Chapter 4564: 【653】Assistance

Dr. Xie Wanying’s thinking is always one step ahead of others.

 After hearing these words, everyone was worried: This surgery is considered minimally invasive compared to major surgery, but does it have no risks at all?

Assistant Jiang admitted: If it were me, I would not dare to operate on intestinal obstruction patients in such a bumpy car.

 Before surgery, some auxiliary examinations are routinely done.

Assistant Jiang introduced: There is ultrasonic inspection equipment on the car.

 For colon tumors, imaging auxiliary examinations such as abdominal plain CT are definitely more effective.

 At present, if this condition is not available, ultrasound cannot be used to perform this type of abdominal examination at all. It is better than nothing.

What Assistant Jiang said like this actually showed an underlying attitude: This examination will not be of any help to the doctor in performing this operation, at least for Assistant Jiang.

If I have to say that it is of some use, maybe before the doctor performs a colonoscopy on the patient, the doctor can compare and correct the results of the physical examination to more accurately determine the tumor obstruction and the location of the tumor, and use instruments to initially check whether there is bleeding in the abdominal cavity, so that Dr. Shen and most other doctors' previous concerns about the patient's suspicion of intestinal bleeding were temporarily eliminated, providing evidence for the preoperative demonstration data link that the colonoscopy surgery could be carried out.

Assistant Jiang must finally add one point: things that have no effect on him are completely different for Dr. Xie.

Dr. Xie is best at reconstructing the three-dimensional image of the human body in the brain. It would be even more powerful if there were data assistance provided by various examination machines. As long as there is a machine that can give Dr. Xie a little data, Dr. Xie may be able to achieve skyrocketing results with the help of it.

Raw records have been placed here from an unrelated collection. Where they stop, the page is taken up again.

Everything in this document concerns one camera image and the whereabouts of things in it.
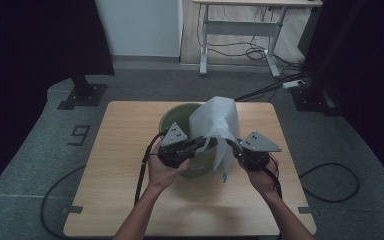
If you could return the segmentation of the person's right hand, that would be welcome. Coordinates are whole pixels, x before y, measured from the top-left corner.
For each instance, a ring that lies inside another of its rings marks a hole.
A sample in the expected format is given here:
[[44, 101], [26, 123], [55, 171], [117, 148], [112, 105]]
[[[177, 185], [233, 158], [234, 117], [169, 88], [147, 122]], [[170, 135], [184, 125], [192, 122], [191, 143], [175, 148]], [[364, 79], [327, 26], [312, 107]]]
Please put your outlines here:
[[[278, 164], [278, 160], [272, 157], [270, 162], [266, 165], [266, 168], [272, 174], [277, 175]], [[266, 199], [269, 195], [277, 195], [275, 182], [267, 173], [264, 171], [254, 171], [248, 172], [247, 175], [252, 186], [264, 199]]]

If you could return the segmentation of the person's left hand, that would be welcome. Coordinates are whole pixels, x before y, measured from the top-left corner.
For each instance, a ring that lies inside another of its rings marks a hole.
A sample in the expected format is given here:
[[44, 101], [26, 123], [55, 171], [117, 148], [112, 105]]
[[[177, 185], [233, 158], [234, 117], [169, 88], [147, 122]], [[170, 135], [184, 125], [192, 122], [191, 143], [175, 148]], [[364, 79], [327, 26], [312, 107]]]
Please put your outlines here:
[[162, 192], [170, 186], [175, 178], [185, 172], [190, 165], [189, 159], [186, 159], [178, 168], [171, 168], [164, 165], [158, 158], [160, 145], [161, 143], [158, 142], [151, 151], [151, 155], [148, 159], [149, 182], [147, 188], [157, 192]]

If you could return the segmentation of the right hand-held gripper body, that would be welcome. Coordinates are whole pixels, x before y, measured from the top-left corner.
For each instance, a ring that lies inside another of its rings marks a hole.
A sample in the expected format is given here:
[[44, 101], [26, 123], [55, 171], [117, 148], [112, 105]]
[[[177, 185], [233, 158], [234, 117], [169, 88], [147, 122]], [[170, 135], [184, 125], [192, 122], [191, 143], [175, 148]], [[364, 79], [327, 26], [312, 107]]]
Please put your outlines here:
[[270, 152], [281, 152], [282, 148], [257, 131], [253, 131], [240, 141], [243, 159], [247, 171], [262, 170], [270, 161]]

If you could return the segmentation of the green plastic bin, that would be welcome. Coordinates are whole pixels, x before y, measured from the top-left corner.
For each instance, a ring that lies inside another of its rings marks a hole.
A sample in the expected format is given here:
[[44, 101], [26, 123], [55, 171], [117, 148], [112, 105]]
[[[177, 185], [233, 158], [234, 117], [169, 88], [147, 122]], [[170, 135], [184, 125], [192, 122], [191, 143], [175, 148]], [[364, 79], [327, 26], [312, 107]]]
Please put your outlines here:
[[[169, 129], [176, 122], [187, 135], [190, 135], [189, 117], [199, 107], [200, 104], [198, 103], [186, 103], [172, 107], [160, 119], [159, 131], [162, 132]], [[197, 178], [207, 174], [213, 167], [216, 149], [217, 146], [209, 151], [196, 152], [195, 156], [191, 159], [188, 170], [183, 172], [182, 176]]]

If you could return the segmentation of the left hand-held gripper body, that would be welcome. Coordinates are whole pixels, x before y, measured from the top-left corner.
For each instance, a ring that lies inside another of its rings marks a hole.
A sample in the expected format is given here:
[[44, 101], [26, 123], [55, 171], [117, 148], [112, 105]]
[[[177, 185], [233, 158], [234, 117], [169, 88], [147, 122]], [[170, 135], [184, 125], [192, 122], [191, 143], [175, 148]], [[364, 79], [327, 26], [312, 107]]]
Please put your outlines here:
[[200, 138], [190, 139], [180, 126], [174, 122], [166, 131], [157, 156], [164, 165], [178, 168], [184, 161], [193, 158], [199, 147]]

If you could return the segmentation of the white power strip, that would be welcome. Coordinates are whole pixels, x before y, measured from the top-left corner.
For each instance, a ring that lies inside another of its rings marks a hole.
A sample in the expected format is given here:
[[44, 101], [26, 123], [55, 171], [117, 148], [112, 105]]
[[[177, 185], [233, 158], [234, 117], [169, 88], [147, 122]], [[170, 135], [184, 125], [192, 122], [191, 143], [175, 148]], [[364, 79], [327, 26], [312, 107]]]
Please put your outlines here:
[[282, 84], [284, 89], [296, 88], [296, 87], [305, 87], [306, 84], [303, 80], [293, 80], [288, 81]]

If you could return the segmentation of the white desk with metal legs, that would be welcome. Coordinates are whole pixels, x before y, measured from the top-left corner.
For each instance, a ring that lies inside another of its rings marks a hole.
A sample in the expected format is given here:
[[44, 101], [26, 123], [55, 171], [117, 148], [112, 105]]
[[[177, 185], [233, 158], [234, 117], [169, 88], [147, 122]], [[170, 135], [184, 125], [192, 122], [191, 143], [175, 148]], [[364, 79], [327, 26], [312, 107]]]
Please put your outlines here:
[[[280, 72], [275, 63], [274, 50], [287, 10], [289, 8], [319, 8], [323, 5], [321, 0], [193, 0], [193, 2], [205, 7], [202, 20], [203, 43], [199, 63], [199, 73], [202, 76], [207, 74], [207, 36], [231, 35], [269, 37], [271, 41], [268, 49], [265, 51], [265, 59], [272, 76], [275, 78], [280, 77]], [[274, 7], [279, 8], [281, 12], [276, 22], [213, 21], [209, 19], [209, 7], [215, 5]]]

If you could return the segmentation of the white partition panel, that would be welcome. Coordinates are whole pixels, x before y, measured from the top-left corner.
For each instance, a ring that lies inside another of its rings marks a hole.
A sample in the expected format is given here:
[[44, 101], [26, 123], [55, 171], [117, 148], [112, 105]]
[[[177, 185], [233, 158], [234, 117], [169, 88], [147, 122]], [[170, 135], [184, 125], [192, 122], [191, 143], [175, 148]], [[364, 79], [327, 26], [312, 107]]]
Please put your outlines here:
[[182, 0], [95, 0], [115, 56], [179, 57]]

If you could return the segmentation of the dark curtain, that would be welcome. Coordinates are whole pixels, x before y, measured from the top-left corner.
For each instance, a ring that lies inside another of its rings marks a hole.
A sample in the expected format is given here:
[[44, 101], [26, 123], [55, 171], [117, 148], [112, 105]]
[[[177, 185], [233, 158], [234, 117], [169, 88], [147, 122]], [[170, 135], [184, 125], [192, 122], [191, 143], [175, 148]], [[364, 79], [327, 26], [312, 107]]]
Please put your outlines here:
[[305, 65], [384, 166], [384, 0], [324, 0]]
[[113, 73], [95, 0], [0, 0], [0, 174], [40, 117], [50, 86]]

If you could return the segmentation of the white plastic bin bag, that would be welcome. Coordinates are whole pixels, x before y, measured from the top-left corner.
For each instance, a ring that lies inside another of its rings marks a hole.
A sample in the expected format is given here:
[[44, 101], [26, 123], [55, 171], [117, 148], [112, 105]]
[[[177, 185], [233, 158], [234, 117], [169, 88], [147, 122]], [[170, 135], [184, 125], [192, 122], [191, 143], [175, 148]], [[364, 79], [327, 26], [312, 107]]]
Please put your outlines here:
[[190, 136], [203, 137], [205, 147], [211, 139], [217, 141], [213, 172], [223, 169], [226, 182], [235, 157], [228, 141], [238, 143], [240, 137], [239, 117], [236, 102], [227, 97], [215, 96], [199, 106], [189, 117]]

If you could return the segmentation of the black stand base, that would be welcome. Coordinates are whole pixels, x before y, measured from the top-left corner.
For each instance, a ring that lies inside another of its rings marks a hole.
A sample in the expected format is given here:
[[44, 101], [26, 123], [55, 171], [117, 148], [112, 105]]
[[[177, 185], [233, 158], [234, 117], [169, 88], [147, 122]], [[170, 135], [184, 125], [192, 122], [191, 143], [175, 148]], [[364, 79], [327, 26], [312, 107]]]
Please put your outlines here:
[[71, 78], [74, 87], [58, 110], [73, 110], [78, 106], [97, 107], [107, 89], [106, 84], [90, 84], [84, 75]]
[[292, 88], [290, 94], [298, 111], [321, 112], [331, 117], [342, 116], [339, 104], [334, 101], [333, 96], [325, 89], [316, 92], [310, 87], [297, 87]]

Assistant Jiang was also one of Dr. Xie’s teachers back then. Although he only taught for one night, he also knew deeply what Mr.

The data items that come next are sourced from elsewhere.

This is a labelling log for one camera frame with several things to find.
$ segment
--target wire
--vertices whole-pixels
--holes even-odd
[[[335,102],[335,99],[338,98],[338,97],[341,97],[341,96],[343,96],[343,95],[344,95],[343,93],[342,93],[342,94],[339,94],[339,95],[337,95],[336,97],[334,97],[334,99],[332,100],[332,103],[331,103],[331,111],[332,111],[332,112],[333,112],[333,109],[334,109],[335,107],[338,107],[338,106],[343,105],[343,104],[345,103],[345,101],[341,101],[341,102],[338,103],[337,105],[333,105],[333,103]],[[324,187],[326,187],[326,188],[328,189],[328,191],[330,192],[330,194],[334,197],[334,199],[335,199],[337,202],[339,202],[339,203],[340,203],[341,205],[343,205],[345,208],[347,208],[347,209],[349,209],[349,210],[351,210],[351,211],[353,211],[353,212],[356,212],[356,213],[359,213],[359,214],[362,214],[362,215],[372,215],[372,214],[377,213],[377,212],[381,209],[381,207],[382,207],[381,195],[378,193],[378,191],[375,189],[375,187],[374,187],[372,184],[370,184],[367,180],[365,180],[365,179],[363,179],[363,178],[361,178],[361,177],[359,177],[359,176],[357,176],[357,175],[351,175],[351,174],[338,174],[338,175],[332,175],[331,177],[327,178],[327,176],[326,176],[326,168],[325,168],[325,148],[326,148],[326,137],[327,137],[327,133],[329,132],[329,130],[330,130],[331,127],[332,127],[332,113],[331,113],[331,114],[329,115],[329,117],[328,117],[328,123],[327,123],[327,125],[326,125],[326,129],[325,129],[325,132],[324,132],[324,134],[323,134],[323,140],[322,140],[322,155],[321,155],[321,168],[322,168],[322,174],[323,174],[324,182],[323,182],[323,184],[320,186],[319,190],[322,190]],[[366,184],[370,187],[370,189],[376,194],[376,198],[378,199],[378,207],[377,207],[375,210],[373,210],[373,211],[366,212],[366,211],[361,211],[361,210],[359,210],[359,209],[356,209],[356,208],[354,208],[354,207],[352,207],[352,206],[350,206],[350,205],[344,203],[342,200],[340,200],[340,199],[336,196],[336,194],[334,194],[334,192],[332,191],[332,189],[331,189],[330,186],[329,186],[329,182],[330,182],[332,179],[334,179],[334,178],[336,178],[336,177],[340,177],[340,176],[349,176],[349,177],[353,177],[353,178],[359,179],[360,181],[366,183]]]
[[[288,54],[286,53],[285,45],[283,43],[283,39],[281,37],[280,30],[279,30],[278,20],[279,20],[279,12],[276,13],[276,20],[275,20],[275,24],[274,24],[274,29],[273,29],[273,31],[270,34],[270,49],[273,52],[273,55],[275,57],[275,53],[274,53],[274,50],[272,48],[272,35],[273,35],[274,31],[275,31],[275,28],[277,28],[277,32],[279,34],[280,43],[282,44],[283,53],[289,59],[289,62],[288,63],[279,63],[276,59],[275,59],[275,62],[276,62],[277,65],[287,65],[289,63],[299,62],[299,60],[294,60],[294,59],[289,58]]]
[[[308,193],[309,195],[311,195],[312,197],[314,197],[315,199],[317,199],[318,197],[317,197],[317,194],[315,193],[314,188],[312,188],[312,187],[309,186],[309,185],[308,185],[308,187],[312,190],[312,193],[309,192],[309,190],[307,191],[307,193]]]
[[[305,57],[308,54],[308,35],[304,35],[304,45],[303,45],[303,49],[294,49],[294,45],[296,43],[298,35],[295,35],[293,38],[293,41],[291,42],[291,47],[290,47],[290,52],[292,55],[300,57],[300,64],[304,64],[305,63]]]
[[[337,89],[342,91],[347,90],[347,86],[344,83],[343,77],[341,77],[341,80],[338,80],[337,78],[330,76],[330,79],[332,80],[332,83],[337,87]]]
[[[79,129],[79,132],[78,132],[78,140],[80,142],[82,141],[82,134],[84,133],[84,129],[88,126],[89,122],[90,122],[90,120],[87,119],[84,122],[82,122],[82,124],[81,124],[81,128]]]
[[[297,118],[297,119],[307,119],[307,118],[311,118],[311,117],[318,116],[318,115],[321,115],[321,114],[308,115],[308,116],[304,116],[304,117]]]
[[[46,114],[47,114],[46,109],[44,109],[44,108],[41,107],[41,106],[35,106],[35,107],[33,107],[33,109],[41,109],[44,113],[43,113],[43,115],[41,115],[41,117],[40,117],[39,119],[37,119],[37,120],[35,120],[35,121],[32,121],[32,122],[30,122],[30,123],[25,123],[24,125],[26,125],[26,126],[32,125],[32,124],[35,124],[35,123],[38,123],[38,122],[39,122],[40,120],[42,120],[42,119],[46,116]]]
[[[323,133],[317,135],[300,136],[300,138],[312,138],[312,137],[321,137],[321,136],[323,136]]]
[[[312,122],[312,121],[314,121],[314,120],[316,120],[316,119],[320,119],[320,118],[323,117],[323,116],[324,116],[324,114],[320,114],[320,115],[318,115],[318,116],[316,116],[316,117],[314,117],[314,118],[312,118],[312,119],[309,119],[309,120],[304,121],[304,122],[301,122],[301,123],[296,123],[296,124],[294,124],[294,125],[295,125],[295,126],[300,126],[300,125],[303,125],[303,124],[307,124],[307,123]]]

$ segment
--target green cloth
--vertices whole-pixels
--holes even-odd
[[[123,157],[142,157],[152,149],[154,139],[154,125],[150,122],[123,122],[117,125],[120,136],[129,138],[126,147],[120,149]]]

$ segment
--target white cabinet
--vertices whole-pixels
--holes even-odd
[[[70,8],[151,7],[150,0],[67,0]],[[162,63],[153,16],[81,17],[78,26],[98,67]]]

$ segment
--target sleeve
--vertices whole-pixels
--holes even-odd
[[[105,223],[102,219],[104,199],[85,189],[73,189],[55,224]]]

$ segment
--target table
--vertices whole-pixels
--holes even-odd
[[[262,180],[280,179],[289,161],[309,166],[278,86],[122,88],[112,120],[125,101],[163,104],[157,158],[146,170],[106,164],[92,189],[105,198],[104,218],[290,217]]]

 Think about what you can think of and how it will be done.

 Everyone is sweating profusely for the surgical team in the car.

Look at how difficult it is for this convoy to move back and forth as soon as it sets off on the road, turning every corner and leaving the village.

Finally turned onto the main road, drove less than a few dozen meters, and braked together. It was a complete replay of the problem Dr. Shen Xifei and the others encountered last night. Although the tube of a colonoscope is soft, accidental intestinal perforation accidents caused by accidentally piercing the human intestine are not unheard of in clinical practice. These accidents are even listed in the examination precautions that patients are informed before colonoscopy.

 Healthy people's intestines are subject to this risk when undergoing this examination. Tumor patients have more fragile intestines and are more likely to have such accidents.

Combined with the stent surgery process introduced earlier, how can a thin guidewire become extremely narrow inside the intestinal lumen by being invaded by tumors in such a difficult operating room environment?

Assistant Jiang broadcast the operation process live to other doctors: "Our Dr. Xie Wanying has already started the operation."

 Conventional colonoscopy instruments are one meter three to four meters long and one centimeter thick in diameter.

 It is one centimeter thick, almost as long as a knuckle, so it is quite thick. It is not surprising that there may be an accident of piercing the intestines.

 To reduce the occurrence of such accidents, the first step is to reduce friction according to the common sense of physics we received in compulsory education when we were students. Reducing friction is the most effective conceivable method.

 Lubricating the colonoscope and **** before operation is a must. It is also a common step to rinse the colonoscope with water from time to time during the overall operation.

 Colonoscope is passed into the patient’s anus.

 I don’t know whether the patient himself is very patient and has great endurance, or whether Dr. Xie’s skills are very good and extraordinary.

Assistant Jiang and the other medical staff on the operating cart did not hear a single groan from the patient, let alone a sad sound like a pig's squeak or a muffled grunt.

 You know, as mentioned earlier, no anesthesia was used in this operation because there was no anesthesiologist.